Ľubomír ČERNICKÝ / Alica KALAŠOVÁ / Ján KAPUSTA

Keywords : traffic-capacity assessment, Webster, technical regulations, Aimsun, OmniTrans

Citation Information : Transport Problems. Volume 11, Issue 1, Pages 121-130, DOI: https://doi.org/10.20858/tp.2016.11.1.12

License : (CC BY-SA 4.0)

Received Date : 03-October-2014 / Accepted: 10-February-2016 / Published Online: 02-February-2017

ARTICLE

ABSTRACT

Every increase in traffic volume on road network in towns can lead to overcrowding of road network. This results in undesirable external costs such as traffic congestions, which cause high loses in time during transportation, increased fuel consumption and thus higher production of greenhouse gases and noise. This all ultimately reduces the attractiveness of the area. The increase of traffic volume and therefrom derived traffic problems are needed to be solved during traffic-capacity assessment of every larger investment. The software can help to assess increased traffic in solved area and thus help authorities to make a right decision during approving of the investment plan. This article is focused on comparison of two software – Aimsun and OmniTrans, and calculations according to Webster and technical regulations for assessing junction capacity in the Slovak Republic. The packages outputs are also compared to the measured data at the assessed junction in this article. The analysis showed that outputs of various tools differ, generally all packages showed higher delays compared to measured data at the main road and lower delays compared to measured data at the side roads.

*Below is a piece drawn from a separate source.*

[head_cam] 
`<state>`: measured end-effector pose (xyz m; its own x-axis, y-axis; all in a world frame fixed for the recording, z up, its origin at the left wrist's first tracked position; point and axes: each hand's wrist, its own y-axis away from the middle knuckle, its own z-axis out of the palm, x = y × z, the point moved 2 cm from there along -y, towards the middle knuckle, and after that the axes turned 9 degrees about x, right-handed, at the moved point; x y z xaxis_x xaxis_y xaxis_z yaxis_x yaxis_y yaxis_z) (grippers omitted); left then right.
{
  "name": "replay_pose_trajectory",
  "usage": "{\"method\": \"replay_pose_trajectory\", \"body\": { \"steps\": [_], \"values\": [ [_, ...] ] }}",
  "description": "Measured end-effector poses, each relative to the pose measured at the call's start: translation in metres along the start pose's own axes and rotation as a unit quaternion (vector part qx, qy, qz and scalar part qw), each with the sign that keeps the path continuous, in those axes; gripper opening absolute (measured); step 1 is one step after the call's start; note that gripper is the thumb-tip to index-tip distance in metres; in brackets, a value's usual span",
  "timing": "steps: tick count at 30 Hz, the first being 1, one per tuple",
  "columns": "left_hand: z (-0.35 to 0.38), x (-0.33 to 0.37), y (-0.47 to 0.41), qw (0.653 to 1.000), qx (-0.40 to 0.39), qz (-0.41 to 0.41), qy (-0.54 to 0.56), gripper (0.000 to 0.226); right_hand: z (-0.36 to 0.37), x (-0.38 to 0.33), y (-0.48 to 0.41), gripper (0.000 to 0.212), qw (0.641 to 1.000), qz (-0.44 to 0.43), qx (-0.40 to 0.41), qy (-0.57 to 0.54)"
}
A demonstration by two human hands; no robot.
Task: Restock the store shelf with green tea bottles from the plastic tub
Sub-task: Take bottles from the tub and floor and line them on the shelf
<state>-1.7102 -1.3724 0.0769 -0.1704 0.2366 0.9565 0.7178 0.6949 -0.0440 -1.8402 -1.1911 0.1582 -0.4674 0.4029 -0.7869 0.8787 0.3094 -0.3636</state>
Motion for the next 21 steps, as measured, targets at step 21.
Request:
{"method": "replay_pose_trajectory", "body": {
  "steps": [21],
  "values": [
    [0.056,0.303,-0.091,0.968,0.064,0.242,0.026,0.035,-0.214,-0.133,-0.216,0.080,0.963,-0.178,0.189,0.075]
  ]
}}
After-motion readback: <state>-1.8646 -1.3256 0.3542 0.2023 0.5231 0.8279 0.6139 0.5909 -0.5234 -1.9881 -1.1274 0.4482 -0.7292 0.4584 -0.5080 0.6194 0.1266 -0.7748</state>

RésuméChaque augmentation du volume de trafic sur le réseau routier dans les villes peut conduire à la surcharge du réseau routier. Il en résulte des coûts externes indésirables tels que des embouteillages, qui provoquent de grands retards pendant le transport, augmentation de la consommation de carburant et donc la production plus élevée de l’effet de serre et du bruit. Finalement, cela réduit l’attractivité de la région. Cette augmentation du volume de trafic et des problèmes de circulation en dérivés devraient être résolues par l’évaluation des capacités de trafic des impacts de chaque investissement plus important. En faisant cette évaluation, il est possible d’utiliser des logiciels qui aident à évaluer des effets de l’augmentation du trafic dans la zone observée et donc ils aident les autorités compétentes à prendre les bonnes décisions. Cet article se concentre sur la comparaison des deux logiciels – Aimsun et Omnitrans, et la comparaison des calculs selon Webster et selon des règlements techniques pour l’évaluation des capacités de communications terrestres de la République slovaque. Les sorties des instruments individuels sont en outre comparées avec les données mesurées sur le carrefour observé. L’analyse a montré que les sorties des différents instruments diffèrent, sur la route principale, le retards mesurés sont supérieurs aux sorties des instruments individuels, tandis que sur la route secondaire, des retards mesurés sont inférieurs à ceux des sorties de ces instruments.

Graphical ABSTRACT

1. Introduction

Every increase in traffic volume of road network in towns can lead to overcrowding of road network. This results in undesirable external costs such as traffic congestions, which cause high loses in time during transportation, increased fuel consumption and thus higher production of greenhouse gases and noise. This all ultimately reduces the attractiveness of the area. The increase of traffic volume and therefrom derived traffic problems are needed to be solved during traffic-capacity assessment of every larger investment. Good traffic situation is important for both sides –for the town and its inhabitants and for the developers. In order to achieve sustainability of traffic situation all greater investment projects of developers have to come under traffic-capacity assessment, which is standard part of the preparatory or project documentation at present. [1, 2] But methods relating to traffic-capacity assessment used in approval process of investment plans may be processed non-uniformly, they may be in different range of processing and may reflect a subjective approach of their processors. Therefore there is effort of the competent authorities to establish a uniform methodology for assessing the project documentation [3]. Bratislava gave to create the methodology with uniform traffic engineering methods [4] in order to avoid differences in approaches to the traffic-capacity assessments of great investment projects in its territory. Similar methodology is also applied in Prešov. This methodology was based on the methodology of Bratislava, but it was modified in order to suit the conditions of the town Prešov [5]. There is interesting part in these methodologies, which tells that traffic-capacity calculation may be supplemented or even replaced by the virtual simulation of the assumed traffic on the communication network of solved area or affected junctions. But how much the simulation outputs correspond (are comparable) to the outputs of analytical methods?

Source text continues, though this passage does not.